### ASSIGNMENT:
Give only the number of lines in the data that include the string "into".

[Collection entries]
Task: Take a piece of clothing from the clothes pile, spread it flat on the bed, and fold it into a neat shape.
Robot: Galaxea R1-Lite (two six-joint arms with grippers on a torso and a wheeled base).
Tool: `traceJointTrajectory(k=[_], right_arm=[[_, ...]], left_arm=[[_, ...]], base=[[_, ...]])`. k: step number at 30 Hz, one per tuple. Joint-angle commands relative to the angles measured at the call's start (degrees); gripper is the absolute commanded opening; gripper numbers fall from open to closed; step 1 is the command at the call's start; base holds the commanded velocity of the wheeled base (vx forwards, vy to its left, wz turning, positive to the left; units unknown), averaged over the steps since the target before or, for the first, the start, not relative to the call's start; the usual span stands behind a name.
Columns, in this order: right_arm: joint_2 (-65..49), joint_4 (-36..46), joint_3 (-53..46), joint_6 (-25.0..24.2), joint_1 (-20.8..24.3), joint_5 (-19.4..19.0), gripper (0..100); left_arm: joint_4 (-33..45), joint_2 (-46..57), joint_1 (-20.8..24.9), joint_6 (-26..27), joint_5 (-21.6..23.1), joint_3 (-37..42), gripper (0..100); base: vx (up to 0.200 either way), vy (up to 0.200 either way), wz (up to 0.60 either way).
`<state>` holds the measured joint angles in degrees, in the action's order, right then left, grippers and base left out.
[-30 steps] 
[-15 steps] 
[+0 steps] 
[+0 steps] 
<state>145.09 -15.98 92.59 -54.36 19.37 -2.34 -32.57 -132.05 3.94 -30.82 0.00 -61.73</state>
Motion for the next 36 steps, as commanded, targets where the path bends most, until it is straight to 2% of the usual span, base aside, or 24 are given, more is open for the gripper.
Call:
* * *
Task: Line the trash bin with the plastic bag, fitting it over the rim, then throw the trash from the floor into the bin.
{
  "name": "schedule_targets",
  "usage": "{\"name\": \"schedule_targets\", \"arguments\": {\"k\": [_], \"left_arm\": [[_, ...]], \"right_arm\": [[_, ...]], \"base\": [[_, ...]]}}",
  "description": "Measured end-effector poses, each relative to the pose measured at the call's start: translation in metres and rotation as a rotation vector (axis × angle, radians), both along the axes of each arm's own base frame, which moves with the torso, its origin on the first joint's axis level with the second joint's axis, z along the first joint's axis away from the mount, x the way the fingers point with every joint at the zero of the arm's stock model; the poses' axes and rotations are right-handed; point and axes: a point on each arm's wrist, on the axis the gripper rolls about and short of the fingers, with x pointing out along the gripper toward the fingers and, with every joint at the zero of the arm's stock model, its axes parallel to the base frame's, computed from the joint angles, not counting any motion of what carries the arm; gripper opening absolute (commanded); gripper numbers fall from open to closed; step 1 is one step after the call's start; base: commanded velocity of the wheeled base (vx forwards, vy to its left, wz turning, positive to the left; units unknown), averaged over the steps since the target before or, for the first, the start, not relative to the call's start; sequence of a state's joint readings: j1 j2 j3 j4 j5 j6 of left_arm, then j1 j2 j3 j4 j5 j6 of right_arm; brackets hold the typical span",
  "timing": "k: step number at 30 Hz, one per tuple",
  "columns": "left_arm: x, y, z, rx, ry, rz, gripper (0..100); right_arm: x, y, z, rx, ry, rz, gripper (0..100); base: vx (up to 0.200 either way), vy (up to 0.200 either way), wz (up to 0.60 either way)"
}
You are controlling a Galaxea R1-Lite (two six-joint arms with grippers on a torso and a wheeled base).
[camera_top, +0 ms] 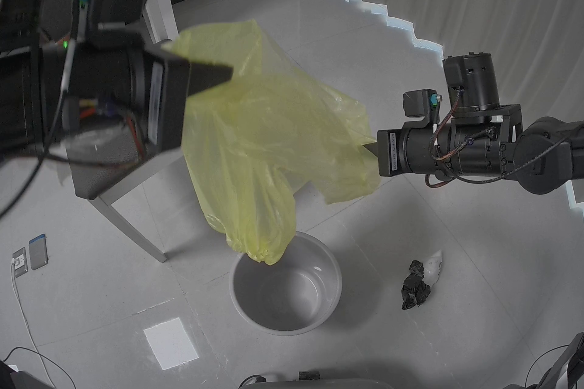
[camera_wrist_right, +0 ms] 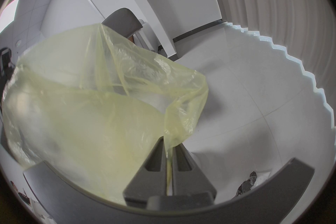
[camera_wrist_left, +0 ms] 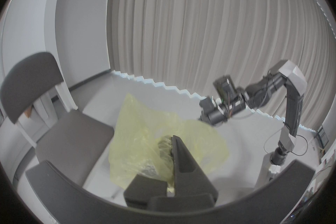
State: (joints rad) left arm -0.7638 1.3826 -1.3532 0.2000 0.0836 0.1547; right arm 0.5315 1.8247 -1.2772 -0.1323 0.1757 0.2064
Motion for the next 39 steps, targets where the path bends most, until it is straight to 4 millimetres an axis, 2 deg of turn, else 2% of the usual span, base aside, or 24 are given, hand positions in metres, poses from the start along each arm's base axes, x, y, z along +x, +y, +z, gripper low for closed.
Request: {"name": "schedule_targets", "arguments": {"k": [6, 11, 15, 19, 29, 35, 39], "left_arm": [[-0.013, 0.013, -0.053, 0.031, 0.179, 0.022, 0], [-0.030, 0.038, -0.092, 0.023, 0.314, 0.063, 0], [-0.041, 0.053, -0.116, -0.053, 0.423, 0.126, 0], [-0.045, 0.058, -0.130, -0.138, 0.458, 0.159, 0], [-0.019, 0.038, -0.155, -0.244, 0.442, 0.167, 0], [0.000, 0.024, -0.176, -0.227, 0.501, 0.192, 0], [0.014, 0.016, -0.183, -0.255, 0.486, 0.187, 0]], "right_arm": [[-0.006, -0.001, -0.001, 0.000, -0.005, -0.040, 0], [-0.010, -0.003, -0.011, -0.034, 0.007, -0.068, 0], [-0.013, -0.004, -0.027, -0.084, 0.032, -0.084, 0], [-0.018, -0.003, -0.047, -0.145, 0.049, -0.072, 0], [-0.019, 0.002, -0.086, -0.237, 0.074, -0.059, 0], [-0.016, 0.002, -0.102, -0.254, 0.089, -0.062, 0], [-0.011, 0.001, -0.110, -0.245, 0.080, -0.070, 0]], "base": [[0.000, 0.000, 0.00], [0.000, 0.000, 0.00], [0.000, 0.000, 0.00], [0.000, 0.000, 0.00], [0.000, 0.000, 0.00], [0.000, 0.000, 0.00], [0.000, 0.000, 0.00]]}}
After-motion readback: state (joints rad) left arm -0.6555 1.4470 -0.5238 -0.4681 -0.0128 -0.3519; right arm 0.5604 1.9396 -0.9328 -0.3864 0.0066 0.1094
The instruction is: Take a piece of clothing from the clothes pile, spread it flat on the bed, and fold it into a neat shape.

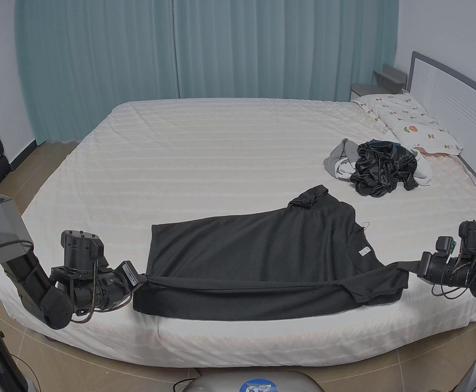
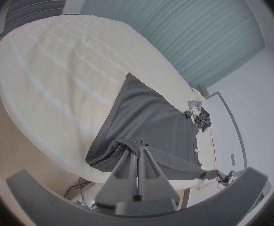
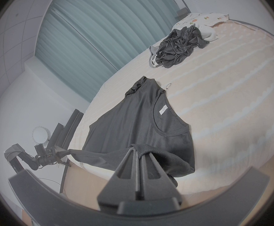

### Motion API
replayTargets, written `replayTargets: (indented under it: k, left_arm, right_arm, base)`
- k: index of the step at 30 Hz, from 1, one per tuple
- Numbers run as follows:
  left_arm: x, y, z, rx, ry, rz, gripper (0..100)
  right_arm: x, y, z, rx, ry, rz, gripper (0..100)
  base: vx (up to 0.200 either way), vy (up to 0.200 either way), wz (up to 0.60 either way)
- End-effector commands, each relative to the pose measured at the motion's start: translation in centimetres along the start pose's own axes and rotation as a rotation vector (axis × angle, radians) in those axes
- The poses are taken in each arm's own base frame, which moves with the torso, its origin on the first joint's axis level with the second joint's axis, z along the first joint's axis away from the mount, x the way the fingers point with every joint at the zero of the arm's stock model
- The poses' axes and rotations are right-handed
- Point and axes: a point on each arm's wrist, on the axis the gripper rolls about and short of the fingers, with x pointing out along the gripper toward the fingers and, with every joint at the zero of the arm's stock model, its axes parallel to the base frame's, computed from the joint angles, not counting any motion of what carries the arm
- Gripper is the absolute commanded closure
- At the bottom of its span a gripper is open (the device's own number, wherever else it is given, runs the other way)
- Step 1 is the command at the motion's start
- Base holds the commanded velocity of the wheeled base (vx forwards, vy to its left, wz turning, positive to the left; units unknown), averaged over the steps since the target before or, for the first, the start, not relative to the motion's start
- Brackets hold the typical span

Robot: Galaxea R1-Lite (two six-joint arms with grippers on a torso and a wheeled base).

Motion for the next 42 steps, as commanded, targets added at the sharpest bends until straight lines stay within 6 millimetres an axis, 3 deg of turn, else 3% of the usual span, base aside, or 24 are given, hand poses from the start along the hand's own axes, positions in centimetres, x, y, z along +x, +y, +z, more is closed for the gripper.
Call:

### TASK RESPONSE:
3